* _ASSIGNMENT_: Of the lines below, reproduce exactly those from the line containing "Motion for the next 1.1" to the end, including both the first and the last.

* _TASK INPUT_:
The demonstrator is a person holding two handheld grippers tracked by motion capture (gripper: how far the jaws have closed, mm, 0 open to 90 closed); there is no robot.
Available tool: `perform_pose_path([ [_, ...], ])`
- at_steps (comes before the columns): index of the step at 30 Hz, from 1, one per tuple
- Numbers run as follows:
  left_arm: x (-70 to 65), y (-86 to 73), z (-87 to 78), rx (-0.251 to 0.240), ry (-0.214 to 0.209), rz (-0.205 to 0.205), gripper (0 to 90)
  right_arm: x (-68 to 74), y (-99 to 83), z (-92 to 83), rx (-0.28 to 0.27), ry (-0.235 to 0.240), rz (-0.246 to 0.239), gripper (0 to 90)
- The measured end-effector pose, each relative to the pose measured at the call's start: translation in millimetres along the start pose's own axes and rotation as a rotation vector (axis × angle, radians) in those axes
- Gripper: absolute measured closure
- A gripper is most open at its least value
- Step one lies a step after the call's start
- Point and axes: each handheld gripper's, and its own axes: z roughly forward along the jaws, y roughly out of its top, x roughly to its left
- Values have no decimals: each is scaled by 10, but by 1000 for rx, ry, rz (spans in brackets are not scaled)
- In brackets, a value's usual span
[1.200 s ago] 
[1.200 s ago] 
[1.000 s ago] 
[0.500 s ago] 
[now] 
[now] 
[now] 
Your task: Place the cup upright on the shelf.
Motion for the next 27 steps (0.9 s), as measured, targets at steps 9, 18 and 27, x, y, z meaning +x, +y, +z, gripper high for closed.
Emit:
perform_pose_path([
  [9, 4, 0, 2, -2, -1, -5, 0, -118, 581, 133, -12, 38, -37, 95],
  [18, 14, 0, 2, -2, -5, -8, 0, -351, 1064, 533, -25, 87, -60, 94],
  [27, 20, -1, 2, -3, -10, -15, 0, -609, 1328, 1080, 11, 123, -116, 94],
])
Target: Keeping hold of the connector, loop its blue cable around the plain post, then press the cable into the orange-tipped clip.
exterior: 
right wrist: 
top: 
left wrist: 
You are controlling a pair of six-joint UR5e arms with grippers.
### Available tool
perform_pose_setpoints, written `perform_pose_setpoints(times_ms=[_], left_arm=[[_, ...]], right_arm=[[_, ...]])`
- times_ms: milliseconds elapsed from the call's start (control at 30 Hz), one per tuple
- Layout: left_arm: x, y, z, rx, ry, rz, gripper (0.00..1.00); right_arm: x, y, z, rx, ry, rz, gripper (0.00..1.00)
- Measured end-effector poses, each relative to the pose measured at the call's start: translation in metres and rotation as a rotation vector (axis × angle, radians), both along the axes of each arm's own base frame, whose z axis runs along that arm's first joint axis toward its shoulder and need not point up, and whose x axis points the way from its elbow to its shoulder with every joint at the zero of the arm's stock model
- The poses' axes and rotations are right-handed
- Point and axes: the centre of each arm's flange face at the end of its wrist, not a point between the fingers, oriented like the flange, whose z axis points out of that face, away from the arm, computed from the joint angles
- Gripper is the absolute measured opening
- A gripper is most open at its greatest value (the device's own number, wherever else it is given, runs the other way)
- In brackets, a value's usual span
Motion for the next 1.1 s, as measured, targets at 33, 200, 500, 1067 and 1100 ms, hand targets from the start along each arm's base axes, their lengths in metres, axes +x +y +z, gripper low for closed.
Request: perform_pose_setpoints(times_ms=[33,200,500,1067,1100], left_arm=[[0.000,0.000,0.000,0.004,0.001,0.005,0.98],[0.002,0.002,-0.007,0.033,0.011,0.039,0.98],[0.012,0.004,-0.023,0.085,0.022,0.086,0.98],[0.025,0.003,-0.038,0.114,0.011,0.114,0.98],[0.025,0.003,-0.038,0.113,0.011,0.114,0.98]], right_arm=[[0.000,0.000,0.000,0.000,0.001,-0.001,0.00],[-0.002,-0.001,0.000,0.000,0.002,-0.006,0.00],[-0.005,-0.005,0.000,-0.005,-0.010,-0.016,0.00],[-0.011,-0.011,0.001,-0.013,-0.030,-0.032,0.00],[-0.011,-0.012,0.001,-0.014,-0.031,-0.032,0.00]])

* _FINISHED TASK_:
Motion for the next 1.1 s, as measured, targets at 33, 200, 500, 1067 and 1100 ms, hand targets from the start along each arm's base axes, their lengths in metres, axes +x +y +z, gripper low for closed.
Request: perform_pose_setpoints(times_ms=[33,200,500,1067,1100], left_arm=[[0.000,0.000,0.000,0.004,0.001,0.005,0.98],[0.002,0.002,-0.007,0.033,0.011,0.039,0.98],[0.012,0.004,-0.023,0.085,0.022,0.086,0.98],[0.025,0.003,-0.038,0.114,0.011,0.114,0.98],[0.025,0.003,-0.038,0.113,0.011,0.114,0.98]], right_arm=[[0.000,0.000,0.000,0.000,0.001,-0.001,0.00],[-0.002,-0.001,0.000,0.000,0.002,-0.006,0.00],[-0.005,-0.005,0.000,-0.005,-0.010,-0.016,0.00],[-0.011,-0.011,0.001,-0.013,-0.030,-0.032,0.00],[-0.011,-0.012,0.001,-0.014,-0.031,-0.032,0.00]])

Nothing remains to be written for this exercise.